Juste après l'échouement, le capitaine communique avec les propriétaires pour les consulter au sujet de l'utilisation de remorqueurs. Environ une heure et demie après l'échouement, à 16 h 15, on demande l'aide d'un remorqueur par l'intermédiaire des STM. Le remorqueur Ocean Charlie quitte Québec à 17 h 5 et arrive sur les lieux à 19 h 30, soit une heure et quart après la marée haute. Bien qu'il se trouve à peu près sur le même cap, au 285°, le Alcor s'est déplacé de 2½ encablures vers le sud-ouest, poussé par la marée montante, et il s'est immobilisé dans l'eau entre 4 et 6 m au-dessus du zéro des cartes, par 47°03′18″ de latitude N et 070°45′33″ de longitude W. On ne tente pas de renflouer le navire à ce moment-là, parce que la marée a déjà baissé d'environ 1 m. Après avoir consulté les responsables de la Corporation des pilotes du Bas Saint-Laurent (la Corporation des pilotes) sur son cellulaire, le pilote décide de rester à bord pour prêter main-forte à l'équipage.
Vers 17 h, les experts maritimes de Transports Canada (TC) montent à bord. Peu après leur arrivée, ils procèdent aux premières vérifications qui montrent que l'appareil à gouverner semble fonctionner correctement et répondre dans les limites de temps prescritesNote de bas de page 6 . Des sondages sont faits un peu partout sur le navire. On constate que les citernes à trémie no 2 et no 3 de bâbord et la citerne à trémie no 3 de tribord prennent l'eau. à 17 h 52, le pilote du Alcor demande aux STM de décréter une réduction de vitesse pour le trafic local.
A 1.3 Victimes
Personne n'a été blessé dans l'accident.
A 1.4 Avaries initiales à la coque
La citerne à trémie no 2 de tribord et la citerne à trémie no 3 de bâbord qui étaient utilisées comme citernes de ballast ont été perforées lors du premier échouement. Par la suite, la coque a subi d'autres avaries importantes (B 1.3, Rupture de la coque).

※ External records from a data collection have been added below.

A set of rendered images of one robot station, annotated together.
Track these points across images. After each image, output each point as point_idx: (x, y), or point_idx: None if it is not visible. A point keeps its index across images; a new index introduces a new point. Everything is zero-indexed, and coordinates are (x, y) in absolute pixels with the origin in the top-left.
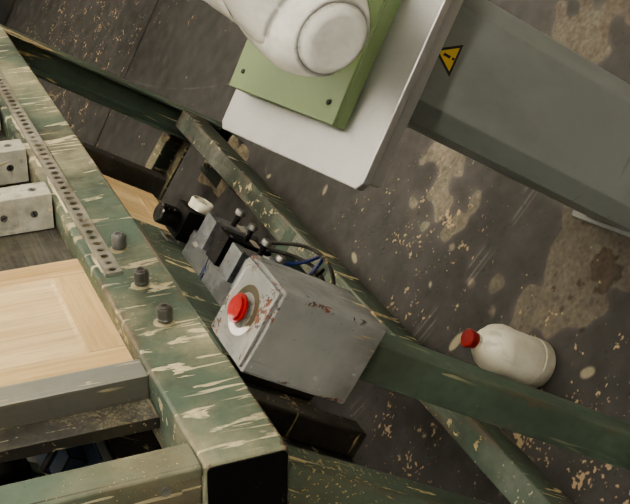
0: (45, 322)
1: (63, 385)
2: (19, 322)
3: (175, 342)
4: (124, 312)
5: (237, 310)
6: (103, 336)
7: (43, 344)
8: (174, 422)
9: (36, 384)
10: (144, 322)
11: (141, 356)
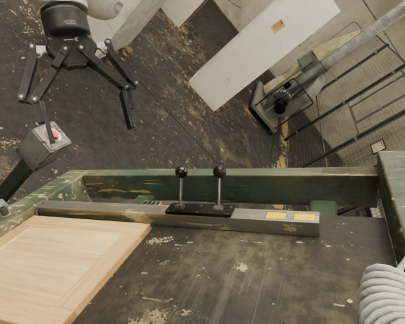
0: (9, 250)
1: (67, 204)
2: (13, 254)
3: (22, 205)
4: (2, 224)
5: (56, 132)
6: (15, 231)
7: (31, 237)
8: (71, 185)
9: (71, 206)
10: (9, 216)
11: (37, 204)
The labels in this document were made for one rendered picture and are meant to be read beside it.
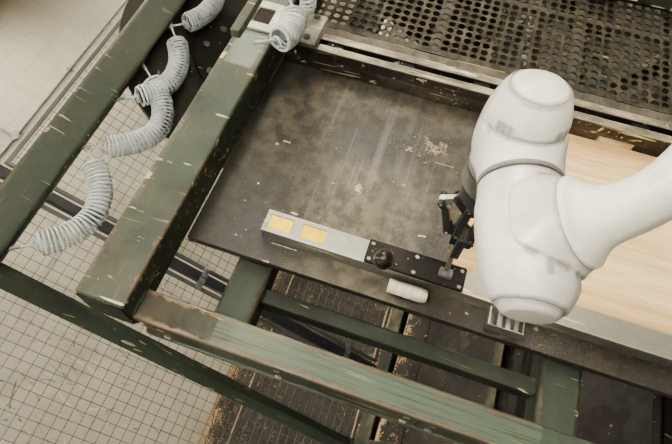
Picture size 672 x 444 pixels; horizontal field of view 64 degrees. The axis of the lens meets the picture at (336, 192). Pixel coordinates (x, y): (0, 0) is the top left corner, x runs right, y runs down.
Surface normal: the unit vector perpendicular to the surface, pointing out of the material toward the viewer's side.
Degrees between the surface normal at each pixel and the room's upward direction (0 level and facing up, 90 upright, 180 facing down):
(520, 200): 19
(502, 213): 15
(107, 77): 90
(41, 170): 90
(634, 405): 0
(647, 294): 57
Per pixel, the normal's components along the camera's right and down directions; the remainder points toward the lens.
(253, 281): 0.03, -0.51
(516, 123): -0.63, 0.31
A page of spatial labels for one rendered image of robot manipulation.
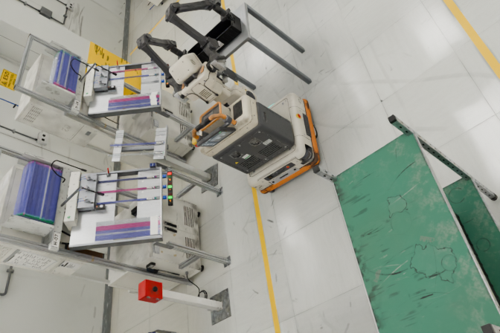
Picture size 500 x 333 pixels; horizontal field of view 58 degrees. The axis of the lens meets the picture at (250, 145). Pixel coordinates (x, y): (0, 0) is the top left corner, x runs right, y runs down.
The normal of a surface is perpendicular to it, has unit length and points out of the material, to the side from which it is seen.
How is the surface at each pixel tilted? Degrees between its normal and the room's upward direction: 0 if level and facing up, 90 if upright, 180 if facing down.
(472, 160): 0
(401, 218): 0
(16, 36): 90
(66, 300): 90
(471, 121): 0
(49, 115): 90
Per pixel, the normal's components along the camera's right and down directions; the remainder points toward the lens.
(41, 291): 0.69, -0.53
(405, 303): -0.71, -0.37
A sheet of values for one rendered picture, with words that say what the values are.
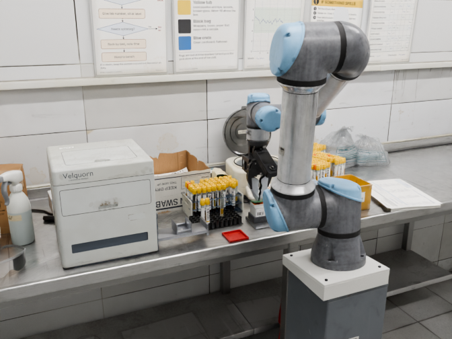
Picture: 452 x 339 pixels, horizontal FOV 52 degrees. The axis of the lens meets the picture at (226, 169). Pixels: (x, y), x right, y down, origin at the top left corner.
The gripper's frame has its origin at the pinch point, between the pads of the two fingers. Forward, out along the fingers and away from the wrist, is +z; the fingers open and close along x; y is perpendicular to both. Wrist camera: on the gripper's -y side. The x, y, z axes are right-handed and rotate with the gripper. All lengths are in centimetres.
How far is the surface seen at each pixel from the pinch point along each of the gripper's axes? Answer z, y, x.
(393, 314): 97, 38, -102
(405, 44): -46, 61, -109
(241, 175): 0.1, 24.3, -3.8
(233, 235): 9.7, -5.7, 11.9
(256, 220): 7.3, -2.0, 1.7
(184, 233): 5.9, -6.2, 28.5
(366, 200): 5.9, -2.9, -43.1
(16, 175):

A 1.5 Certificats et brevets
A 1.5.1 Certificats du bâtiment
Le certificat d'immatriculation maltais, le certificat de classification, le certificat international de franc-bord, le certificat de sécurité de la construction, le certificat de sécurité du matériel d'armement et le certificat de sécurité radiotéléphonique étaient en état de validité et conformes aux exigences pour le type d'exploitation du navire.
Le Registre des navires de Russie avait fait des inspections de classification et des visites du Alcor pour le compte du propriétaire. Des inspections réglementaires internationales et des inspections du registre national préalable à la délivrance de certificats avaient été faites par le Registre des navires de Russie au nom et sous l'autorité du gouvernement de la République de Malte.
Le régime de gestion pour la sécurité du navire et de la gérance a été vérifié par le Registre des navires de Russie qui a conclu qu'il était conforme aux exigences du Code international de gestion de la sécurité (Code ISM). Le certificat de gestion de la sécurité du navire était valable jusqu'en avril 2003; le document de conformité de la gérance était valable jusqu'en mars 2003.
A 1.5.2 Brevets du personnel
Le capitaine et les officiers possédaient des brevets en état de validité répondant aux dispositions de la Convention internationale sur les normes de formation des gens de mer, de délivrance des brevets et de veille (STCW). Ils possédaient les brevets nécessaires pour le type d'exploitation du navire ainsi que les qualifications nécessaires en vertu de la réglementation en vigueur.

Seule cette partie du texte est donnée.